EXERCISE PROMPT: Every line from the beginning of the records below up to the one holding "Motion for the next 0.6" should be quoted exactly; leave out the rest.

================================

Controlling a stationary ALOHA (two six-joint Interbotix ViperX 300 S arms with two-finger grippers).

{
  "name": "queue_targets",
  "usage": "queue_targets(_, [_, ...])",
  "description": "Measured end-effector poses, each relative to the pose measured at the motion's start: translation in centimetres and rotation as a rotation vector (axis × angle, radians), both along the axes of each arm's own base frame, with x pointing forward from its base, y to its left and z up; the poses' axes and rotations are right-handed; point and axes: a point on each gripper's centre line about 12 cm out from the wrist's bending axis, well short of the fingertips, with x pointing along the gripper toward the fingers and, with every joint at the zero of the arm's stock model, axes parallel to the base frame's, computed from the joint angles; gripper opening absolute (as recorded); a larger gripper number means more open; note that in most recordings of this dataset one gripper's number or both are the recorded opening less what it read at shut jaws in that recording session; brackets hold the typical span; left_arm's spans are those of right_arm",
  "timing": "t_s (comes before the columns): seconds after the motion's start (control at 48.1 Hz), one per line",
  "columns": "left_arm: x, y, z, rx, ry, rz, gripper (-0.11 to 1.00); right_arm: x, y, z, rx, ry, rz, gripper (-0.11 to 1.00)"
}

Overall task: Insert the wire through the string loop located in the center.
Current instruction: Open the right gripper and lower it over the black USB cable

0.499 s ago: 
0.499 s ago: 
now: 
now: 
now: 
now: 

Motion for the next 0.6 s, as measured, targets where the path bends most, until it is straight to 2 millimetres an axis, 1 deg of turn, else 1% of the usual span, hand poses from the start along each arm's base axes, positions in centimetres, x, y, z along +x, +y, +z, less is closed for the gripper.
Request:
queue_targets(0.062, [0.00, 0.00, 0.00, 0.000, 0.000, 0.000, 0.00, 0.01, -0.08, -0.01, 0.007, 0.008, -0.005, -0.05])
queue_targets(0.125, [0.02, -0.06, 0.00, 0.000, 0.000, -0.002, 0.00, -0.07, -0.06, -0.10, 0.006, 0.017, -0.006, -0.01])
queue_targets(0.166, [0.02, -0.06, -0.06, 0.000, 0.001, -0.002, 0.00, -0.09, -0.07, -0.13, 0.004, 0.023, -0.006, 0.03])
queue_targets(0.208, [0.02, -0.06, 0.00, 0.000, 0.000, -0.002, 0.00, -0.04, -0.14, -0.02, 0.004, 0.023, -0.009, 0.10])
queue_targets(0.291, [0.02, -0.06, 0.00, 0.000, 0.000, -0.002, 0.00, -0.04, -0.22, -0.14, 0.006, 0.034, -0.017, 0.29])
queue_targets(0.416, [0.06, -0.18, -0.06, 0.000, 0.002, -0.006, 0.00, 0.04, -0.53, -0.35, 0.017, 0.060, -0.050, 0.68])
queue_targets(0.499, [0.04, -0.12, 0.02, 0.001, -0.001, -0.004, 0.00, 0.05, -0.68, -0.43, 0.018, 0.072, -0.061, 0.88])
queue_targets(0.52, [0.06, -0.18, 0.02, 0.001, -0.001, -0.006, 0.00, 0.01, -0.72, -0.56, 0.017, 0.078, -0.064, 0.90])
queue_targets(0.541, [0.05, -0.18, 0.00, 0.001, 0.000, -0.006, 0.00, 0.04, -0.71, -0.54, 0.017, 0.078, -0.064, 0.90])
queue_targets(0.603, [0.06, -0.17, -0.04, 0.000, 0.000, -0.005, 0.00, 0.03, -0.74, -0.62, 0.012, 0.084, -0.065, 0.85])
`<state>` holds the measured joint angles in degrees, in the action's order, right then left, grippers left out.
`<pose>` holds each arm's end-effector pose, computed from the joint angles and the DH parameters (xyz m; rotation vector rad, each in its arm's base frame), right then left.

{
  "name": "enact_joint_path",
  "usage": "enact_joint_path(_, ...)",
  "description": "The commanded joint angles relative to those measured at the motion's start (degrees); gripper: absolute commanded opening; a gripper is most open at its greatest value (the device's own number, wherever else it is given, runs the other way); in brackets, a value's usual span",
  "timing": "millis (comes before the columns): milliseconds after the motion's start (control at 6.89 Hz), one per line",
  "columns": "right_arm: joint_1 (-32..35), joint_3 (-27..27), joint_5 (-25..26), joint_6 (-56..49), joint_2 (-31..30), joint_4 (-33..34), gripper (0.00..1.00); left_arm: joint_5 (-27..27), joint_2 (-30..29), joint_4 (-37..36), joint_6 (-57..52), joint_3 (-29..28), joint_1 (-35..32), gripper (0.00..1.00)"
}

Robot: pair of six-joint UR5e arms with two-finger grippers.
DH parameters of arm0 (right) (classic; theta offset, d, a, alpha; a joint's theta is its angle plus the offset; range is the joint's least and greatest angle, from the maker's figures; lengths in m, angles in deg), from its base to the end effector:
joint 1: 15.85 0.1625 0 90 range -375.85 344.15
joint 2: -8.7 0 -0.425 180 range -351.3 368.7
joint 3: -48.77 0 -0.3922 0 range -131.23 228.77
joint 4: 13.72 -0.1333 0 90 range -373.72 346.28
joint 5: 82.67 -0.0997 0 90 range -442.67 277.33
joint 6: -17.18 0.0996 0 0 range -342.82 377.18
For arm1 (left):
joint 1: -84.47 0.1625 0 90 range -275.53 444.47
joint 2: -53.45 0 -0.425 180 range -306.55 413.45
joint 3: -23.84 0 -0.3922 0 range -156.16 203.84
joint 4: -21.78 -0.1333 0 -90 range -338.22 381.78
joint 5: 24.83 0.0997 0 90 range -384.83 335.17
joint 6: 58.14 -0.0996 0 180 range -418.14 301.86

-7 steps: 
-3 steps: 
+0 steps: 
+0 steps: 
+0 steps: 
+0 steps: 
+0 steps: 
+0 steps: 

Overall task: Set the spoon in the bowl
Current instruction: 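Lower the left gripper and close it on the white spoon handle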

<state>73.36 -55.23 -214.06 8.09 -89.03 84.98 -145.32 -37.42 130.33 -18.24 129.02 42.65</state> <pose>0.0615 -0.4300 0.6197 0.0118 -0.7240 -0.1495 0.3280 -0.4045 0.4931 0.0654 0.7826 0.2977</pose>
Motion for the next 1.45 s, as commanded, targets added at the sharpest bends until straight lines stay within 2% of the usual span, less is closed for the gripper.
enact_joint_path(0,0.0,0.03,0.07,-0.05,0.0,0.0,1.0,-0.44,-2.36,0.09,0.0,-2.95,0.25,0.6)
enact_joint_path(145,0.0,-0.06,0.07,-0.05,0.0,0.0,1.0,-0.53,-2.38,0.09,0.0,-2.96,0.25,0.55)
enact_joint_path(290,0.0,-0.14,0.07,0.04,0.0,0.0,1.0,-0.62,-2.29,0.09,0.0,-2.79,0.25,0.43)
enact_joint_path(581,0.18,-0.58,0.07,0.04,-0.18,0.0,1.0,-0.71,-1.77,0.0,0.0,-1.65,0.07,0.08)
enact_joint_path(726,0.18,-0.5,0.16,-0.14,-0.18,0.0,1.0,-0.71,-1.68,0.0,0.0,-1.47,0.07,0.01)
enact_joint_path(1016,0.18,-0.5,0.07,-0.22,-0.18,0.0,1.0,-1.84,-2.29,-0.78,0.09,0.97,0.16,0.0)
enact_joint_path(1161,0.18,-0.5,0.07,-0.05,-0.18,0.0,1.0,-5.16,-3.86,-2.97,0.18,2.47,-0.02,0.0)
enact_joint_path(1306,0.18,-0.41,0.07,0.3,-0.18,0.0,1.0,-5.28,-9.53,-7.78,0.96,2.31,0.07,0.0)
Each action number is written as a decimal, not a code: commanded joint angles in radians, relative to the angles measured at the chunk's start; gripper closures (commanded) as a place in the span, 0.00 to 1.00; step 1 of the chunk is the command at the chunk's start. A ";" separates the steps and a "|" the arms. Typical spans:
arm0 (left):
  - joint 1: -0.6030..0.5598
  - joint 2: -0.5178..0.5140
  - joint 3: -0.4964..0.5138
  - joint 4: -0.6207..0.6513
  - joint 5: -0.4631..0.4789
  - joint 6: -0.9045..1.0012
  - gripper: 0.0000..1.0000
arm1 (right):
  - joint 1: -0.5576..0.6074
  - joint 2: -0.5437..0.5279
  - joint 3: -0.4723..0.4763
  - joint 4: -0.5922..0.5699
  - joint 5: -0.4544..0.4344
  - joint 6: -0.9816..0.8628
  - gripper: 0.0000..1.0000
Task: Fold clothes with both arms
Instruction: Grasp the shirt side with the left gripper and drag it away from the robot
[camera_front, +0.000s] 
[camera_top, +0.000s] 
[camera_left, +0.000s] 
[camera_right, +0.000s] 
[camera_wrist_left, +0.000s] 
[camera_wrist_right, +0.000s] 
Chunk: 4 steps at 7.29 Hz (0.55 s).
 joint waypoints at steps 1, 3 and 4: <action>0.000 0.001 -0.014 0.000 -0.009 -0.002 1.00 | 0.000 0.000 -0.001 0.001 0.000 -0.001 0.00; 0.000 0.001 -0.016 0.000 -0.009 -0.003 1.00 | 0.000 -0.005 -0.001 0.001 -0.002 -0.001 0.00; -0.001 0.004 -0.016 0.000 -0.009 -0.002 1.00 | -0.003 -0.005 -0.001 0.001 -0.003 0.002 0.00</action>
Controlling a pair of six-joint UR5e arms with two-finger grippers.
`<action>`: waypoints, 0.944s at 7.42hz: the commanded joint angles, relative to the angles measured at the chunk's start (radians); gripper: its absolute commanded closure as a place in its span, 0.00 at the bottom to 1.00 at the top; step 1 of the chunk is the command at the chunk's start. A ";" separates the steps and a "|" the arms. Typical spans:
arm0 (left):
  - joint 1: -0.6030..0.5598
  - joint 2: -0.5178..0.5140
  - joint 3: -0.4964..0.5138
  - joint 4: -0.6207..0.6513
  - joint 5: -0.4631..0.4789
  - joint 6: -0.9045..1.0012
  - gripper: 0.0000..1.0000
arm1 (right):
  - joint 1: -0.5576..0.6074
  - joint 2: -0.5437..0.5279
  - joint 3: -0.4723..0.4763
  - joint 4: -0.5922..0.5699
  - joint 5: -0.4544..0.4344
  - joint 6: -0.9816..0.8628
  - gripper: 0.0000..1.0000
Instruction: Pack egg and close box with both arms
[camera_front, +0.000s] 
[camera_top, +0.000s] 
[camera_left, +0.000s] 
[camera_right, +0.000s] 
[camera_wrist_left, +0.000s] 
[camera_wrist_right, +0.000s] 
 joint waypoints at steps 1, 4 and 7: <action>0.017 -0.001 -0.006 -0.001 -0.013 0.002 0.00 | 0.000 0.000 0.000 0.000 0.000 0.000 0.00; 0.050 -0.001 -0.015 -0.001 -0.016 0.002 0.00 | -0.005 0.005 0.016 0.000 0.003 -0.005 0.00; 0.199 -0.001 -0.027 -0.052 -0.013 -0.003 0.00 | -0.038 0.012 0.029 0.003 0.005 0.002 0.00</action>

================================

WRITTEN REPLY:
Controlling a stationary ALOHA (two six-joint Interbotix ViperX 300 S arms with two-finger grippers).

{
  "name": "queue_targets",
  "usage": "queue_targets(_, [_, ...])",
  "description": "Measured end-effector poses, each relative to the pose measured at the motion's start: translation in centimetres and rotation as a rotation vector (axis × angle, radians), both along the axes of each arm's own base frame, with x pointing forward from its base, y to its left and z up; the poses' axes and rotations are right-handed; point and axes: a point on each gripper's centre line about 12 cm out from the wrist's bending axis, well short of the fingertips, with x pointing along the gripper toward the fingers and, with every joint at the zero of the arm's stock model, axes parallel to the base frame's, computed from the joint angles; gripper opening absolute (as recorded); a larger gripper number means more open; note that in most recordings of this dataset one gripper's number or both are the recorded opening less what it read at shut jaws in that recording session; brackets hold the typical span; left_arm's spans are those of right_arm",
  "timing": "t_s (comes before the columns): seconds after the motion's start (control at 48.1 Hz), one per line",
  "columns": "left_arm: x, y, z, rx, ry, rz, gripper (-0.11 to 1.00); right_arm: x, y, z, rx, ry, rz, gripper (-0.11 to 1.00)"
}

Overall task: Insert the wire through the string loop located in the center.
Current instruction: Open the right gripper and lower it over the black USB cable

0.499 s ago: 
0.499 s ago: 
now: 
now: 
now: 
now: 

Motion for the next 0.6 s, as measured, targets where the path bends most, until it is straight to 2 millimetres an axis, 1 deg of turn, else 1% of the usual span, hand poses from the start along each arm's base axes, positions in centimetres, x, y, z along +x, +y, +z, less is closed for the gripper.

That concludes the response.